Soft sensors have been extensively used to predict the difficult-to-measure key quality variables. The robust soft sensors should be able to sufficiently extract the local dynamic and nonlinear features of process data for accurate prediction. Convolutional neural network (CNN) has shown powerful performance in local feature representation that is suitable for soft sensor modeling. However, the process variables that have a distant topological structure usually cannot be covered within the same convolution kernel when applying CNN to process data, which results in the fact that local correlations of those distant process variables are not captured. Therefore, a new multichannel CNN (MCNN) is proposed for various local dynamic feature representation. As a key step, a multichannel 3-D tensor is augmented for each sample as the input to the MCNN model. For the 3-D tensor, each channel has specific local correlations of certain variables, while the variables have different neighborhood relationships for different channels, which refer the various local correlations of different combination variables. Combining with the time axis of each channel, the various local dynamic correlations of different variable combinations can be learnt using MCNN regardless of their distance. The feasibility and effectiveness of MCNN-based soft sensor are demonstrated on the industrial debutanizer column and hydrocracking process.

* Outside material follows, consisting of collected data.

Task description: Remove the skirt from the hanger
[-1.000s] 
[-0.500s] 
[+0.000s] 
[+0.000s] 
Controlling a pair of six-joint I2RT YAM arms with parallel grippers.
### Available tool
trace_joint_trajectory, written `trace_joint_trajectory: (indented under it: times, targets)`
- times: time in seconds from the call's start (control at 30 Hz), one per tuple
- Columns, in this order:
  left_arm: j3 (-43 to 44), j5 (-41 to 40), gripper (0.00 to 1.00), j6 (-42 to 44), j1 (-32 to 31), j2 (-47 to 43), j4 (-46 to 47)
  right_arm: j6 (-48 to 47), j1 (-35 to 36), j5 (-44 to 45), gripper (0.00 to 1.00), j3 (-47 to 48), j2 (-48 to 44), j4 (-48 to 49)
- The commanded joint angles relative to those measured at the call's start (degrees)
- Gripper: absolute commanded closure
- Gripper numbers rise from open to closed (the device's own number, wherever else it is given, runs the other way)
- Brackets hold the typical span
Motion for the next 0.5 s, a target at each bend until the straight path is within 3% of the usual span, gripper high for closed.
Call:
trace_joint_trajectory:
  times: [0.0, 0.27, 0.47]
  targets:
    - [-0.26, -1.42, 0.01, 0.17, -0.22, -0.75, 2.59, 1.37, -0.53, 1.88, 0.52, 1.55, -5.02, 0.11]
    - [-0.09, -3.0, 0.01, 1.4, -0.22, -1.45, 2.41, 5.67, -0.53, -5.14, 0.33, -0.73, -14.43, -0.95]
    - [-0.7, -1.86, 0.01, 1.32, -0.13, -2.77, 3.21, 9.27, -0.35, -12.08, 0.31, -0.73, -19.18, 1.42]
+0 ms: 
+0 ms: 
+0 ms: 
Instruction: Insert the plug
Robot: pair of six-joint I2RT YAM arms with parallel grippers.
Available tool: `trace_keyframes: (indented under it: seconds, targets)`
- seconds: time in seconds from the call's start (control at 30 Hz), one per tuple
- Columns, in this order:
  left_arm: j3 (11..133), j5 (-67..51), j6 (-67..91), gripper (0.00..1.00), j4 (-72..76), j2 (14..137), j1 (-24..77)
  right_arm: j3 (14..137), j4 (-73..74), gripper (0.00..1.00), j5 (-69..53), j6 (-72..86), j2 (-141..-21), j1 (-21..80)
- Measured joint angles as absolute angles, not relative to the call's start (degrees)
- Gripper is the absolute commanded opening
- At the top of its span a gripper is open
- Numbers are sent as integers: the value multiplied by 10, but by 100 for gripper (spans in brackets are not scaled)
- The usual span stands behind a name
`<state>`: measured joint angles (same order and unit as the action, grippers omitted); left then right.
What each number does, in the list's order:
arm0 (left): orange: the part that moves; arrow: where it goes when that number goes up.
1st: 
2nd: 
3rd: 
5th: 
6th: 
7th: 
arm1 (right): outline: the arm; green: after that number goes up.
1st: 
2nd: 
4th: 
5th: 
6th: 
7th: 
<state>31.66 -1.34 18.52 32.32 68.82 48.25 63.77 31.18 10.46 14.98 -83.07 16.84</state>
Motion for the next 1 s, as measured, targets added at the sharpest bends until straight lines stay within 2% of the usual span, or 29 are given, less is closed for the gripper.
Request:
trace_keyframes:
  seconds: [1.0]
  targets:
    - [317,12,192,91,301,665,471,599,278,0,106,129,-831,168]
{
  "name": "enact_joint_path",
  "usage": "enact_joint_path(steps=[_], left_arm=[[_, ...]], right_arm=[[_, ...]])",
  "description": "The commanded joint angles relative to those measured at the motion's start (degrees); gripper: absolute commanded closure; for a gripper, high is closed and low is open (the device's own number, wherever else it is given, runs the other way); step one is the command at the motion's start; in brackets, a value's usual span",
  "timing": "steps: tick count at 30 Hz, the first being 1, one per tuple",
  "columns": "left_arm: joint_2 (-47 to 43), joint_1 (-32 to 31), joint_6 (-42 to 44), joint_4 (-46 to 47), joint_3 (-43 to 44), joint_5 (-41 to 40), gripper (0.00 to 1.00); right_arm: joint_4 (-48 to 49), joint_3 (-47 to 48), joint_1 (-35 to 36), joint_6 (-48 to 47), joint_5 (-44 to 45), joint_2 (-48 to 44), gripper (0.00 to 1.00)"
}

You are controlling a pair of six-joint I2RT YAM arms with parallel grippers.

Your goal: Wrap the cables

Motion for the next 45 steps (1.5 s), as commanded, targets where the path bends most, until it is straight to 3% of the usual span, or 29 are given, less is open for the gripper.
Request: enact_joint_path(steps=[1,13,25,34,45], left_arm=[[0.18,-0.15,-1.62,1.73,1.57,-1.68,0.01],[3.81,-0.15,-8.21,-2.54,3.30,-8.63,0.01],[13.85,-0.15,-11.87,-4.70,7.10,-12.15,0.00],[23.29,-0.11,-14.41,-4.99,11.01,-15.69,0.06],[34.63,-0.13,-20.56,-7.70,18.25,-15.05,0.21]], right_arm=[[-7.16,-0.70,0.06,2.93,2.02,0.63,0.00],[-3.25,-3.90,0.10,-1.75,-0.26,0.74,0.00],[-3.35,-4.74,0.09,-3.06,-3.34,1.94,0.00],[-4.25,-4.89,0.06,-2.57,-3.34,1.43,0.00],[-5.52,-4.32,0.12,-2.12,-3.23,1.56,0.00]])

机译:软传感器已广泛用于预测难以测量的关键质量变量。强大的软传感器应该能够充分提取过程数据的局部动态和非线性特征以获得精确的预测。卷积神经网络(CNN)在适用于软传感器建模的本地特征表示中显示出强大的性能。然而,当将CNN应用于处理数据时,通常不能在同一卷积内核内覆盖具有遥远拓扑结构的过程变量,这导致不捕获这些远程处理变量的本地相关性的事实。因此,提出了一种新的多声道CNN(MCNN)用于各种局部动态特征表示。作为一个关键步骤,为每个样本增加多通道3-D张量作为MCNN模型的输入。对于3-D张量,每个通道具有某些变量的特定本地相关性,而变量对不同的信道具有不同的邻域关系,这引用了不同组合变量的各种局部相关性。与每个信道的时轴组合,可以使用MCNN学习不同变量组合的各种局部动态相关性,无论其距离如何。基于MCNN的软传感器的可行性和有效性在工业脱丹化器柱和加氢裂化过程中证明。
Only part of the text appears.